Spencer Mackenzie: a nova chama do blues-rock canadense e a intensidade de “Empty Chairs”

Spencer Mackenzie: a nova chama do blues-rock canadense e a intensidade de “Empty Chairs”



O blues sempre encontrou caminhos curiosos para se renovar. De tempos em tempos, surge um músico jovem que parece carregar nas mãos não apenas a técnica, mas também o espírito do gênero. É nesse território que se encontra Spencer Mackenzie, guitarrista e cantor canadense que vem se consolidando como um dos nomes mais promissores da nova geração do blues-rock.

Nascido no sul de Ontário, no Canadá, Mackenzie cresceu cercado por música. Ainda adolescente, começou a chamar atenção pela maturidade de seu fraseado na guitarra e pela energia crua de suas apresentações. Canhoto, desenvolveu um estilo expressivo, marcado por riffs vigorosos, solos fluidos e uma pegada emocional que remete diretamente às raízes do blues elétrico.

Essa combinação de talento precoce e intensidade artística rapidamente o levou aos palcos de festivais importantes e ao radar da crítica especializada.

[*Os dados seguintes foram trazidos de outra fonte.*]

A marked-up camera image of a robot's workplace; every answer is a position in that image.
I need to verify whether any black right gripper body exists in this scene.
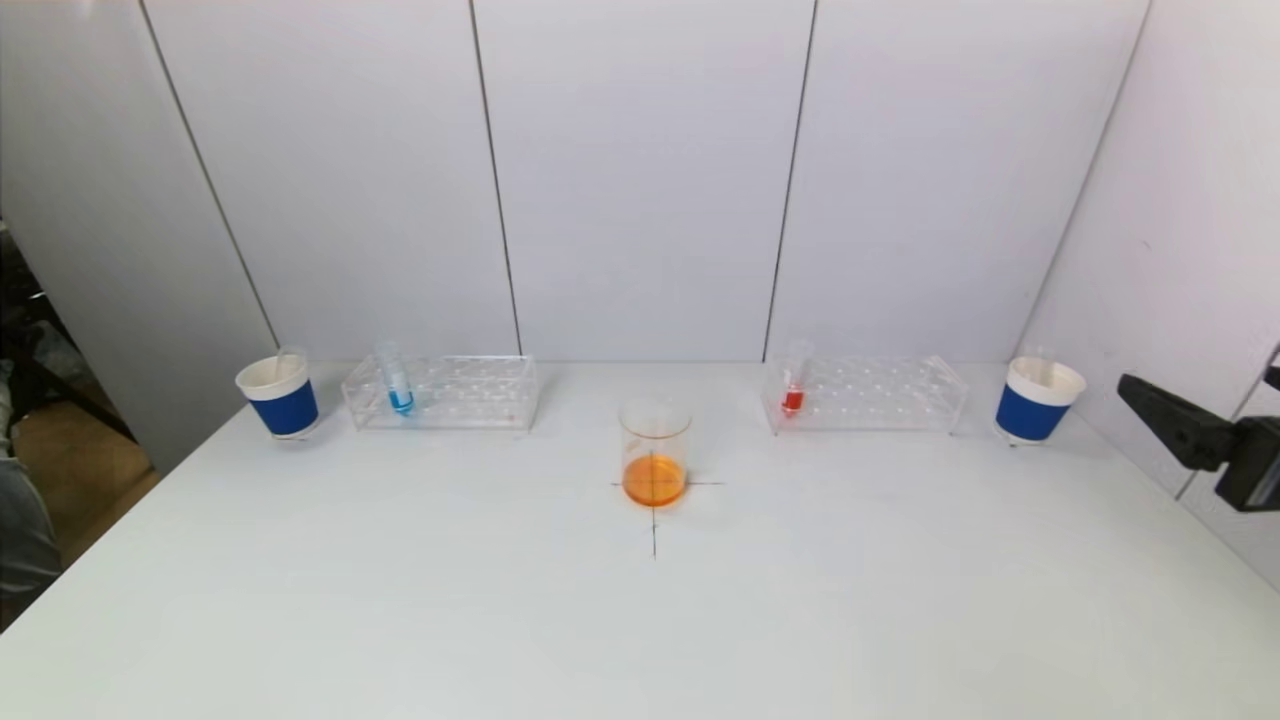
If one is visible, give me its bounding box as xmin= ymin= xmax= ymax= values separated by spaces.
xmin=1214 ymin=416 xmax=1280 ymax=512

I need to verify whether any clear acrylic test tube rack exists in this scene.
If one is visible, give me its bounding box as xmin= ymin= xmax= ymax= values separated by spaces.
xmin=762 ymin=350 xmax=971 ymax=436
xmin=342 ymin=355 xmax=541 ymax=434

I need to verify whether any test tube with red pigment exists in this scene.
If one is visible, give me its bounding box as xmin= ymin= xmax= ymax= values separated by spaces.
xmin=782 ymin=340 xmax=816 ymax=416

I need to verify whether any clear glass beaker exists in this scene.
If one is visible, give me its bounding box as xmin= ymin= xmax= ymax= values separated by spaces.
xmin=618 ymin=395 xmax=693 ymax=509

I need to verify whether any test tube with blue pigment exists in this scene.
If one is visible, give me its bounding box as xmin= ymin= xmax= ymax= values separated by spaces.
xmin=376 ymin=340 xmax=416 ymax=417

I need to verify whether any blue white paper cup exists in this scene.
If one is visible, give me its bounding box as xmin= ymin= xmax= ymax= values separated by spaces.
xmin=996 ymin=356 xmax=1088 ymax=446
xmin=234 ymin=354 xmax=321 ymax=441

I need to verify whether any dark tripod stand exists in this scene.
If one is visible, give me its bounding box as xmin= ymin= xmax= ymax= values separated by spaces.
xmin=0 ymin=225 xmax=136 ymax=446

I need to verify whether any grey blue cloth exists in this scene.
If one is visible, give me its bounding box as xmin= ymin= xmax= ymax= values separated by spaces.
xmin=0 ymin=460 xmax=61 ymax=601

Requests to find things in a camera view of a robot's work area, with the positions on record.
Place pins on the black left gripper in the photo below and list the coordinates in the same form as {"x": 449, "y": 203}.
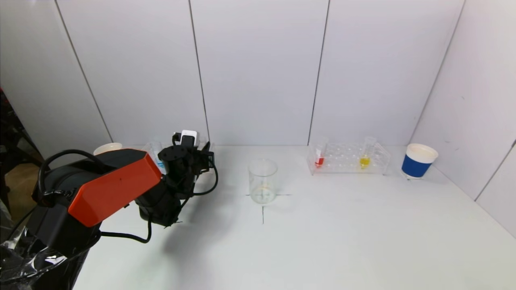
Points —
{"x": 196, "y": 168}

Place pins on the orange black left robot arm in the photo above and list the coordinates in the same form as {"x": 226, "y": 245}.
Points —
{"x": 113, "y": 185}

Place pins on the test tube with blue pigment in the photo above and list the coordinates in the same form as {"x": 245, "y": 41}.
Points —
{"x": 160, "y": 163}

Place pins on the clear acrylic test tube rack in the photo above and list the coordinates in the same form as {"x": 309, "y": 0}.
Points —
{"x": 342, "y": 159}
{"x": 150, "y": 148}

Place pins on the clear glass beaker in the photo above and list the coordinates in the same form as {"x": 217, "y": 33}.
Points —
{"x": 262, "y": 181}

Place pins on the test tube with red pigment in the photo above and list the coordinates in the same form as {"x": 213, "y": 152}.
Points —
{"x": 319, "y": 162}

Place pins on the test tube with yellow pigment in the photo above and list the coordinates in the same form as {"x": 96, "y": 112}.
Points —
{"x": 364, "y": 162}

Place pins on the white paper cup blue sleeve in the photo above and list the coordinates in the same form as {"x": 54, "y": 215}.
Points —
{"x": 416, "y": 166}
{"x": 107, "y": 147}

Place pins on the clear plastic wrap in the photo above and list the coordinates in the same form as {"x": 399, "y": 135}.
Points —
{"x": 24, "y": 262}

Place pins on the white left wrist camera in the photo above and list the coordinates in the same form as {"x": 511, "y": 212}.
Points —
{"x": 190, "y": 136}

Um bluesman da nova geração

Mesmo jovem, Spencer Mackenzie construiu uma trajetória respeitável dentro do circuito internacional do blues. Sua música mistura blues tradicional, rock contemporâneo e elementos de soul, criando um som moderno sem perder o vínculo com a tradição.

Nos últimos anos, ele se apresentou em eventos importantes como o Montreal International Jazz Festival, o Festival d’été de Québec e festivais europeus dedicados ao blues. Nessas jornadas, dividiu palco com artistas reconhecidos da cena contemporânea, ampliando sua experiência e consolidando sua reputação como performer.

O reconhecimento também veio em forma de prêmios e indicações. Mackenzie recebeu destaque no cenário canadense com indicações ao JUNO Awards, a principal premiação musical do país, além de conquistas no Maple Blues Awards, dedicado aos grandes nomes do blues canadense.

Para muitos críticos, o guitarrista representa um raro equilíbrio: juventude aliada a um sentimento profundamente enraizado no blues, algo que geralmente surge apenas após décadas de estrada.

“Empty Chairs”: maturidade e emoção

Lançado em fevereiro, o álbum “Empty Chairs” marca um novo momento na trajetória de Spencer Mackenzie. O disco apresenta um artista mais maduro, explorando temas pessoais e sociais com intensidade e sensibilidade.

Produzido por Ross Hayes Citrullo, o trabalho aposta em uma sonoridade orgânica, que privilegia a energia das performances ao vivo. Guitarras fortes, órgão pulsante e uma base rítmica sólida criam o ambiente ideal para a voz rasgada e emocional de Mackenzie.

O resultado é um álbum que transita entre blues elétrico, rock de raiz e baladas carregadas de sentimento, mantendo o fio narrativo do blues enquanto dialoga com o presente.

Entre os momentos mais marcantes está “Frozen Hearts”, uma canção profunda que aborda a memória das vítimas dos internatos indígenas no Canadá. A música carrega um peso histórico e emocional que amplia o alcance do disco, mostrando um artista disposto a refletir sobre questões humanas e sociais.

Outras faixas exploram relações pessoais, conflitos emocionais e as complexidades da vida moderna — temas universais que encontram no blues um veículo poderoso de expressão.

Faixas de “Empty Chairs”

1. Empty Chairs
2. Trip
3. What You Do
4. Don’t Know Where I’m Going
5. Till I Get to You
6. Frozen Hearts
7. Helping Hands
8. Why
9. Shoot Me Down
10. Won’t Find Her
11. Evil

O blues continua jovem

O blues sempre foi uma linguagem de sobrevivência. Uma música que atravessou gerações, geografias e transformações culturais sem perder sua essência. Artistas como Spencer Mackenzie demonstram que esse legado continua vivo.

Com “Empty Chairs”, o guitarrista canadense reafirma seu lugar entre os nomes mais interessantes da nova geração do blues-rock. Seu trabalho mostra que o gênero ainda tem muito a dizer — e que novas vozes continuam surgindo para contar essas histórias.

Entre riffs elétricos, melodias intensas e letras carregadas de emoção, Spencer Mackenzie prova que o blues não pertence apenas ao passado. Ele continua pulsando, reinventando-se a cada geração.